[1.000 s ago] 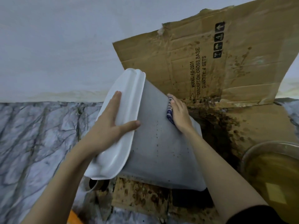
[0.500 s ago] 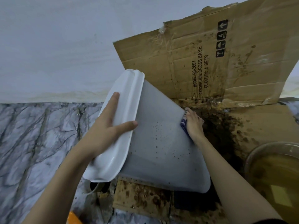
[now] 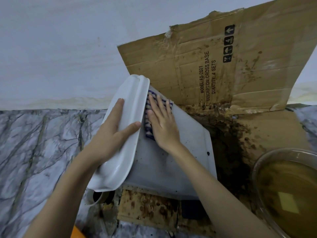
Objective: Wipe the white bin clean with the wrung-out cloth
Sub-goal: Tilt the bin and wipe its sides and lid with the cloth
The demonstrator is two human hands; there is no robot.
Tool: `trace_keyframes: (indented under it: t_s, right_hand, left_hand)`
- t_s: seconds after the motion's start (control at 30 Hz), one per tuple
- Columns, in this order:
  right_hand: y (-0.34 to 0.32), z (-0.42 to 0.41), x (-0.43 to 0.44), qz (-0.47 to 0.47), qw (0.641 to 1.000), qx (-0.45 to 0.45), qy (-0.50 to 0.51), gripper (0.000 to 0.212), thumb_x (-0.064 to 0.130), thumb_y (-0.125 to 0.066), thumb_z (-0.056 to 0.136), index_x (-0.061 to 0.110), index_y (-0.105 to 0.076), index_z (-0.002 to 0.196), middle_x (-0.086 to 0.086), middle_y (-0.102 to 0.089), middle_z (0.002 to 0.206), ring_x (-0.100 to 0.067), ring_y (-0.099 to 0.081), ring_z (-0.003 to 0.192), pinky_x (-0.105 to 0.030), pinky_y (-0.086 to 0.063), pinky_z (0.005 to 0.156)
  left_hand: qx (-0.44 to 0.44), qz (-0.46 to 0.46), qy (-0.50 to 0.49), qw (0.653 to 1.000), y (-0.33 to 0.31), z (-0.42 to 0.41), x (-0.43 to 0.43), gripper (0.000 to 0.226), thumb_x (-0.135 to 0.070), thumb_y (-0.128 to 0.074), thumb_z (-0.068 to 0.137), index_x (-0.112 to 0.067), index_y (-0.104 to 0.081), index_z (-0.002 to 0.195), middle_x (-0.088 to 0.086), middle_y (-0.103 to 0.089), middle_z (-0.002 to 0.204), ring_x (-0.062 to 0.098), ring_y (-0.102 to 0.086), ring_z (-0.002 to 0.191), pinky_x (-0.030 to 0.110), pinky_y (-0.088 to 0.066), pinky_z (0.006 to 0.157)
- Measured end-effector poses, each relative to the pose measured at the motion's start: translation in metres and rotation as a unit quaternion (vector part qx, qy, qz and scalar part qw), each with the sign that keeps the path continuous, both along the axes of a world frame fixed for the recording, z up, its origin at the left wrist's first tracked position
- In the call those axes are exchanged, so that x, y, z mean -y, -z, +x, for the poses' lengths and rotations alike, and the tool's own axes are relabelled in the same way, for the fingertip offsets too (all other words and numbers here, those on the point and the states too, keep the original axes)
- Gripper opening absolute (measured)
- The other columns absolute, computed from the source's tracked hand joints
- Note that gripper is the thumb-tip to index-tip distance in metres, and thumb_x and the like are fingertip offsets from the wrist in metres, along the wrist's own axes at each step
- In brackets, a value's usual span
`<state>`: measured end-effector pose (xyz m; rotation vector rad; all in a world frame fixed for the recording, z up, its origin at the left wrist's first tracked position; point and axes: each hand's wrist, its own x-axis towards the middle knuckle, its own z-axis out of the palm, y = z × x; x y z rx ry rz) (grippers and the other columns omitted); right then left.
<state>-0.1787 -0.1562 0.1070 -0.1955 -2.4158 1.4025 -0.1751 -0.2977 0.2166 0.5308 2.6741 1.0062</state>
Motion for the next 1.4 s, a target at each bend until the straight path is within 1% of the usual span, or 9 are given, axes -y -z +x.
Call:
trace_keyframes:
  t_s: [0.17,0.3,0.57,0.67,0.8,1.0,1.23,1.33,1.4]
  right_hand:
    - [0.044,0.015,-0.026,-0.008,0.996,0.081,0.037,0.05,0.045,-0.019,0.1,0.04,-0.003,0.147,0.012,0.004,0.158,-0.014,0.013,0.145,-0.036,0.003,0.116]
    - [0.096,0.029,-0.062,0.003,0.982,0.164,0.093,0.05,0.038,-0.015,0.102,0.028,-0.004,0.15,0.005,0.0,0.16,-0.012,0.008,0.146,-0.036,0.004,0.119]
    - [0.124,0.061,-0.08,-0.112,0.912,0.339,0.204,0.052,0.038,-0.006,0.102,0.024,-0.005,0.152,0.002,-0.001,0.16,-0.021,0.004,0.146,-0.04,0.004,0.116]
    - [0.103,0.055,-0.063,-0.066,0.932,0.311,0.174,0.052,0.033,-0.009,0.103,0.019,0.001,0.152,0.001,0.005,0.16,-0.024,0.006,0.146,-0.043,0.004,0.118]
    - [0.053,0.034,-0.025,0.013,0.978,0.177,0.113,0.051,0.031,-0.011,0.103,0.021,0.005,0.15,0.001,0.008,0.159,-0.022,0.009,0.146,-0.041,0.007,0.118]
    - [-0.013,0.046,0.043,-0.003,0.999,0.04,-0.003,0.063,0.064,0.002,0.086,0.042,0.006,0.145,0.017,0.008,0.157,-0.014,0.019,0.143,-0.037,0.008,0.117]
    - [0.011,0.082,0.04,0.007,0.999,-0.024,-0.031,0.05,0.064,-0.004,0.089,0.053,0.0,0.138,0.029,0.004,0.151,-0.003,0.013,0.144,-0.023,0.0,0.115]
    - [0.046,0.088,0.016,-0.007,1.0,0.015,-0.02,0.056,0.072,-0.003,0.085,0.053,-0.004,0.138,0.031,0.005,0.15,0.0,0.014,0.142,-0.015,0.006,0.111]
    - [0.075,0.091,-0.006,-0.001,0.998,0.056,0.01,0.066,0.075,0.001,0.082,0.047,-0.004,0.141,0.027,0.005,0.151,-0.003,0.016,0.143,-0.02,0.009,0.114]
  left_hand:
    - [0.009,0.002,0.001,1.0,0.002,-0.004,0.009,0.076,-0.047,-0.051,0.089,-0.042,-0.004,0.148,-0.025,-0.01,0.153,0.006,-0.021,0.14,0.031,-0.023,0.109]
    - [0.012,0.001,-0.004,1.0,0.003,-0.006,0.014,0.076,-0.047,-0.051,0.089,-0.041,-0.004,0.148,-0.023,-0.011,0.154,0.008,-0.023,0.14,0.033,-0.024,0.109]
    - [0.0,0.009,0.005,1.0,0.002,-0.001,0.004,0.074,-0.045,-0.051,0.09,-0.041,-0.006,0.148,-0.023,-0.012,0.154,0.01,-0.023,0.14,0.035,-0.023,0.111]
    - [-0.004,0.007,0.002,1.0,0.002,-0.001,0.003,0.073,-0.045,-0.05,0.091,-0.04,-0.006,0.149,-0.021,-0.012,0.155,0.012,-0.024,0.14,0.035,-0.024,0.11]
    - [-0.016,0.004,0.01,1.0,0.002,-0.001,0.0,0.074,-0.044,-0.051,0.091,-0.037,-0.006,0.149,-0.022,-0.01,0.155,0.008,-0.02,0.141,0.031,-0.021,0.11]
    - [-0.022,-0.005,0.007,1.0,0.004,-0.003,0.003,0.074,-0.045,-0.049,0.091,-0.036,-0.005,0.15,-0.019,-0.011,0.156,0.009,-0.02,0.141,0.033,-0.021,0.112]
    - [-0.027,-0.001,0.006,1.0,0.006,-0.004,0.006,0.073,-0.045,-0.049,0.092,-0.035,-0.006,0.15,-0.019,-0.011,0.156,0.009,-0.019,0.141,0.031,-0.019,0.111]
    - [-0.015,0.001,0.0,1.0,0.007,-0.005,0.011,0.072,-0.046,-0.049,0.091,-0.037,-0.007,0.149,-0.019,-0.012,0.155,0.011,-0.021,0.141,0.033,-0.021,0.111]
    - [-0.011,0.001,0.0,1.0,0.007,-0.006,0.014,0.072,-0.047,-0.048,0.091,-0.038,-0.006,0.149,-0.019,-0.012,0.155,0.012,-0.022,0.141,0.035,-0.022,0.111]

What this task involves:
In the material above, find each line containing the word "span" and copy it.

Written response:
- In brackets, a value's usual span
Motion for the next 1.4 s, a target at each bend until the straight path is within 1% of the usual span, or 9 are given, axes -y -z +x.

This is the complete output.